▸ Task statement: Go over the data and keep only the lines that include "giving".

==== Listed records

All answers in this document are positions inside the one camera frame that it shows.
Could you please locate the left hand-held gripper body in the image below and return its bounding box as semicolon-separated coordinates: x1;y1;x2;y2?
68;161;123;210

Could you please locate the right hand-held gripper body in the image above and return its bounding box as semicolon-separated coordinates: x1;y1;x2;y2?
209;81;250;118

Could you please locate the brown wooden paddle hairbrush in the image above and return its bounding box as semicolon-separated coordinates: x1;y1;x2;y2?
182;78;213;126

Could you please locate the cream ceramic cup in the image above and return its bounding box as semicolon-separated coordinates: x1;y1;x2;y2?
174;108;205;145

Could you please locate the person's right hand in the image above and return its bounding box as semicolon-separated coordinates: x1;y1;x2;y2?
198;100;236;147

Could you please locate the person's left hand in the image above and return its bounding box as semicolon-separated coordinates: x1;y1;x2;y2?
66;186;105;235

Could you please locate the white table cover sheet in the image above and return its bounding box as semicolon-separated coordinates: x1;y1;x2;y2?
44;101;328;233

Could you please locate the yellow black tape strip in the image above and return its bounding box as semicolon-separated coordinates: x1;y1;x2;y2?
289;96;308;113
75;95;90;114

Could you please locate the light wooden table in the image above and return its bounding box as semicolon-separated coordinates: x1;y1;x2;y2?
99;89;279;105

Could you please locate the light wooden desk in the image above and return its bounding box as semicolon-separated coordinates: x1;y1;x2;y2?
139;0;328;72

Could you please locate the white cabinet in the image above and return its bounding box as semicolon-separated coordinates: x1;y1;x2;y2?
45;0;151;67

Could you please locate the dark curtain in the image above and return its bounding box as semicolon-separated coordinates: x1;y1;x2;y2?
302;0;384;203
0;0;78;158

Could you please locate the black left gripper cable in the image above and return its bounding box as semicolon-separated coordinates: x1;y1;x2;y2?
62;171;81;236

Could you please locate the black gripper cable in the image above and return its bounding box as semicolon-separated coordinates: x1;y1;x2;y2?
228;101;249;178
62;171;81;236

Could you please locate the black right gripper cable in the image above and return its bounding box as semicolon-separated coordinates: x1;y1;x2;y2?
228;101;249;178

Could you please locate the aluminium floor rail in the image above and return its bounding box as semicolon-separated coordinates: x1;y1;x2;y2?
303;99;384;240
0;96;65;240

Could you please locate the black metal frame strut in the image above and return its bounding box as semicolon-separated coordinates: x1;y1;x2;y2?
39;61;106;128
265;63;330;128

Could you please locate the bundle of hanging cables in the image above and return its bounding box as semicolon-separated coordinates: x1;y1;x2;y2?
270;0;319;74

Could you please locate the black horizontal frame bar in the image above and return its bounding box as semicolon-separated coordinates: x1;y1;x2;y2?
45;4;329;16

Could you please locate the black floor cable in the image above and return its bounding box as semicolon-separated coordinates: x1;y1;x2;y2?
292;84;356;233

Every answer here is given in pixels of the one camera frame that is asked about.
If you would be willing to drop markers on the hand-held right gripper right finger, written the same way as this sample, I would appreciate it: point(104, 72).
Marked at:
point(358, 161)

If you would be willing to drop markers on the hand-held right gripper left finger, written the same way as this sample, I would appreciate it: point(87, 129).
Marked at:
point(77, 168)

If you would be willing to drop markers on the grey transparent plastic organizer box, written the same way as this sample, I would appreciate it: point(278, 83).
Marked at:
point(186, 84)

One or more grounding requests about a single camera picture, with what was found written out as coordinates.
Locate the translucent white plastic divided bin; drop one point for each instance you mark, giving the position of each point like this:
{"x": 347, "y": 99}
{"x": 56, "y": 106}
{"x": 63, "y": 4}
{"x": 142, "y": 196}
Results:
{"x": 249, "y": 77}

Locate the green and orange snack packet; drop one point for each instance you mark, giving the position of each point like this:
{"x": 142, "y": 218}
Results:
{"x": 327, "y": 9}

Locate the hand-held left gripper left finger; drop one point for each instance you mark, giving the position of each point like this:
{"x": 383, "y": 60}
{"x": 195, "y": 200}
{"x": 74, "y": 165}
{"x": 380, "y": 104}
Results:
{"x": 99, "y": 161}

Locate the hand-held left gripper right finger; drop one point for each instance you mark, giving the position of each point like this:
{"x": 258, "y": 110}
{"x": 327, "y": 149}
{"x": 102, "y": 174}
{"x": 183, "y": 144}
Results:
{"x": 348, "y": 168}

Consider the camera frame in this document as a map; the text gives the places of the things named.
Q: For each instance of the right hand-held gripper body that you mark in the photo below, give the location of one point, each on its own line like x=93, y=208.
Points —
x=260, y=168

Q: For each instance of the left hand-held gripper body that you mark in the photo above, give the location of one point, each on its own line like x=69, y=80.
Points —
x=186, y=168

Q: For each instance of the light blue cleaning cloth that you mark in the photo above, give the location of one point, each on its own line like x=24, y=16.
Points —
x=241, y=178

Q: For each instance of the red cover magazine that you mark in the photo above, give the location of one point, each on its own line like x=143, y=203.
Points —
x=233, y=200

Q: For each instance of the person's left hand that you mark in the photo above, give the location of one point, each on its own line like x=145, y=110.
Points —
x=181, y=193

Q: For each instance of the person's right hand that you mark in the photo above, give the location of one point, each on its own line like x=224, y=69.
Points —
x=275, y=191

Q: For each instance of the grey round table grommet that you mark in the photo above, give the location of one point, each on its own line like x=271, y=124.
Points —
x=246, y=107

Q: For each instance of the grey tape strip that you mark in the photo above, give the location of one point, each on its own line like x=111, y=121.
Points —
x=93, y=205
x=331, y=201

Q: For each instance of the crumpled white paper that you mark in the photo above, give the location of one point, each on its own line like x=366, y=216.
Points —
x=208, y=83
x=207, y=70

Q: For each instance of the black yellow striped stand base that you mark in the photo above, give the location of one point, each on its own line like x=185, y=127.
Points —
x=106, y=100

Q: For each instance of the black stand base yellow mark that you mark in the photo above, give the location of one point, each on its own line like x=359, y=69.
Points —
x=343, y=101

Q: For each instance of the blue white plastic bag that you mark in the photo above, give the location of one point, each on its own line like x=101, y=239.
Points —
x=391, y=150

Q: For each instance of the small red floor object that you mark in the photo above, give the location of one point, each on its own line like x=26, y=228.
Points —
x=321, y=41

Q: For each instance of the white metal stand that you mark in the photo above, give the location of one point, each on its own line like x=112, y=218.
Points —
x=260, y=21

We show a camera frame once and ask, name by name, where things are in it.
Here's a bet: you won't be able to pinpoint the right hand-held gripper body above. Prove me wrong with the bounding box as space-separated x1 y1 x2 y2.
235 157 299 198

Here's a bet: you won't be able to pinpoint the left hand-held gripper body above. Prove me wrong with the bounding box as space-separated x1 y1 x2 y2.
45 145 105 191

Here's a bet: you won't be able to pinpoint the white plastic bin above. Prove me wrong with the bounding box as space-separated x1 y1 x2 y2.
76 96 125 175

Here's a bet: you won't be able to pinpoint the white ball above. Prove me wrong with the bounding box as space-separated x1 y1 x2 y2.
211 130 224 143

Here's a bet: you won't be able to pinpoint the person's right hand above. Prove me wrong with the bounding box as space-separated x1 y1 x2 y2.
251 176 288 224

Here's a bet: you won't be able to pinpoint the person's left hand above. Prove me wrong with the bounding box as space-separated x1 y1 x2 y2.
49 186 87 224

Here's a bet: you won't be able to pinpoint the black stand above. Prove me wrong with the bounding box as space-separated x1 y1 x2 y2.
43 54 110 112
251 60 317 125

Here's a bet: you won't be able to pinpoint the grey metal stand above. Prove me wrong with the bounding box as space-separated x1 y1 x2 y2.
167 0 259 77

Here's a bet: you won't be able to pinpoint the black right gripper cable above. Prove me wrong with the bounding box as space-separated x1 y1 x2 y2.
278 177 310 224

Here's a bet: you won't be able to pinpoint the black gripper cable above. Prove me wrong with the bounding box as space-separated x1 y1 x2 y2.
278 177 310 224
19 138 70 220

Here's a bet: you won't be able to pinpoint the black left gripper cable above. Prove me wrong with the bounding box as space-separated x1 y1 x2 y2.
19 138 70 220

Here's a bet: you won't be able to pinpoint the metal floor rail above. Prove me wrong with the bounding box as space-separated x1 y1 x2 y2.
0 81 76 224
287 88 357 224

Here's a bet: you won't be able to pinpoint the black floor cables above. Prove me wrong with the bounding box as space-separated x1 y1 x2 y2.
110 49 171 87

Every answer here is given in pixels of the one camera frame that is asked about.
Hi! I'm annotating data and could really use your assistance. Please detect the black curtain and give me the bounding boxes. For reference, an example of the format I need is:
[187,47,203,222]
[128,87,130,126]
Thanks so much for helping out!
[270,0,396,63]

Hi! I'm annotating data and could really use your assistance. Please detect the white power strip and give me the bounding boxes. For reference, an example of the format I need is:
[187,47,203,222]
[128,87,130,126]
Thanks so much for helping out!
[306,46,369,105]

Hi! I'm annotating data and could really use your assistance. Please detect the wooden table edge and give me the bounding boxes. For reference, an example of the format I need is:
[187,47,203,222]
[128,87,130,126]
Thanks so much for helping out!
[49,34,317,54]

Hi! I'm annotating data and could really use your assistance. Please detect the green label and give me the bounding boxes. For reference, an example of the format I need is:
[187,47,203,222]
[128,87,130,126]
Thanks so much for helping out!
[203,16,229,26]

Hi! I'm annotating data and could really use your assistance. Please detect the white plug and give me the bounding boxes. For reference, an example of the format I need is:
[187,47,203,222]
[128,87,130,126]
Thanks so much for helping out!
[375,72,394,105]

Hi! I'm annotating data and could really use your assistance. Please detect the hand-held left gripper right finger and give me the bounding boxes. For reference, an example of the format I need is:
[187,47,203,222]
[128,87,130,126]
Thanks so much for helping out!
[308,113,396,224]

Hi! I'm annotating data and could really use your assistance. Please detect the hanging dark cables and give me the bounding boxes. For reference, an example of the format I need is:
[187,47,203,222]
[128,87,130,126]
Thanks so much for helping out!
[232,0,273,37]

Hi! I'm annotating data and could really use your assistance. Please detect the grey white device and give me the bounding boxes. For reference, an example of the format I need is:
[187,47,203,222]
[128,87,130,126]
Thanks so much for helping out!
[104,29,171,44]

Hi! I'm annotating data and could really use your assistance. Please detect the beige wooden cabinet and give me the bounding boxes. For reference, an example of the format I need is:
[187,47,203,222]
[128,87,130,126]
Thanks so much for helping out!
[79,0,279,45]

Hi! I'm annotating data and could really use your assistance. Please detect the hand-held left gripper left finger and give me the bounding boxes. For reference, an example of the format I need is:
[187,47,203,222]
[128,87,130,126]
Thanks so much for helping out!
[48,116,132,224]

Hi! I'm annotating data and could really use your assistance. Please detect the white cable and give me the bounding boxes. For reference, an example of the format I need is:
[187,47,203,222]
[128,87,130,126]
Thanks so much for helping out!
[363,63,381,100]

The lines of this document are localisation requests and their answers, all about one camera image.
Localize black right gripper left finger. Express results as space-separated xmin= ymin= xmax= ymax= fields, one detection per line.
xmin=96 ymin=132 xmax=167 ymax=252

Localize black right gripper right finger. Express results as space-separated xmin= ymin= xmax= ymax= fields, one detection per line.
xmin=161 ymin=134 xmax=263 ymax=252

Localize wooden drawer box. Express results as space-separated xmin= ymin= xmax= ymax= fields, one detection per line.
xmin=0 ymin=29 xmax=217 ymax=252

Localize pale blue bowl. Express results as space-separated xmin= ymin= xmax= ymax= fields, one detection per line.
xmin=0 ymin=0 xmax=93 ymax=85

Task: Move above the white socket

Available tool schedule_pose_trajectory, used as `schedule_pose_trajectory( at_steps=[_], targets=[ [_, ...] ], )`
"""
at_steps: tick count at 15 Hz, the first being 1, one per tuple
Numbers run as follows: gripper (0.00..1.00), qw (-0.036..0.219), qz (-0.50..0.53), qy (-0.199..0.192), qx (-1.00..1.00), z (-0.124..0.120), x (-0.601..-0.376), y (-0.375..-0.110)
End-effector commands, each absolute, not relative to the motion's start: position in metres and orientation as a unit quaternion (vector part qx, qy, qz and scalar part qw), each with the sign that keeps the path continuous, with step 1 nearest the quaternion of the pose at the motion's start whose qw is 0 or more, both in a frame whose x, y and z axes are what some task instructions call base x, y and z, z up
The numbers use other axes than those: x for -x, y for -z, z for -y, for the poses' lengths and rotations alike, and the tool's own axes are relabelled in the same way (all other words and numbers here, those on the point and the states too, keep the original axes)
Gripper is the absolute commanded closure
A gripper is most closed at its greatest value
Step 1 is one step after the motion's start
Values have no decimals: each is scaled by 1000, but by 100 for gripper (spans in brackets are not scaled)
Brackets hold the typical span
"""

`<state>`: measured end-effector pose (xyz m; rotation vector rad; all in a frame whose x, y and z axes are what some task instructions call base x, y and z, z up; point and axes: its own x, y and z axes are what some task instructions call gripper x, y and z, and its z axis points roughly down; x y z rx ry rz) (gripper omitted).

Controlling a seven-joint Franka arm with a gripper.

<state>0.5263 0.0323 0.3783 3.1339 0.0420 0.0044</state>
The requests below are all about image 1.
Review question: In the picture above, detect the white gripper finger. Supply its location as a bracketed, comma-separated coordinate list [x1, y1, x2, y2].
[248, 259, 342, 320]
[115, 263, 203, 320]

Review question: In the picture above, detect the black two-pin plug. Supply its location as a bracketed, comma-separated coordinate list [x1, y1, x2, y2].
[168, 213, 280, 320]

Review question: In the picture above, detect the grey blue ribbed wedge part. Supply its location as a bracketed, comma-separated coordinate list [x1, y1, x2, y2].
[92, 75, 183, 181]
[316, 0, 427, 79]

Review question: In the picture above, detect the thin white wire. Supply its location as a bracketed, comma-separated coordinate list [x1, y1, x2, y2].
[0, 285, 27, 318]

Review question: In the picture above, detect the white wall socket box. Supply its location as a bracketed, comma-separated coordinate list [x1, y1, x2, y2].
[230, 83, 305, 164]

========

▸ Exercise solution:
Locate the translucent white plastic divided bin; drop one point for each instance you mark, giving the position of each point like this:
Locate the green and orange snack packet; drop one point for each instance you mark, giving the position of each point like this:
Locate the hand-held left gripper left finger; drop one point for each instance you mark, giving the position of each point like this:
Locate the hand-held left gripper right finger; drop one point for each instance you mark, giving the position of each point like this:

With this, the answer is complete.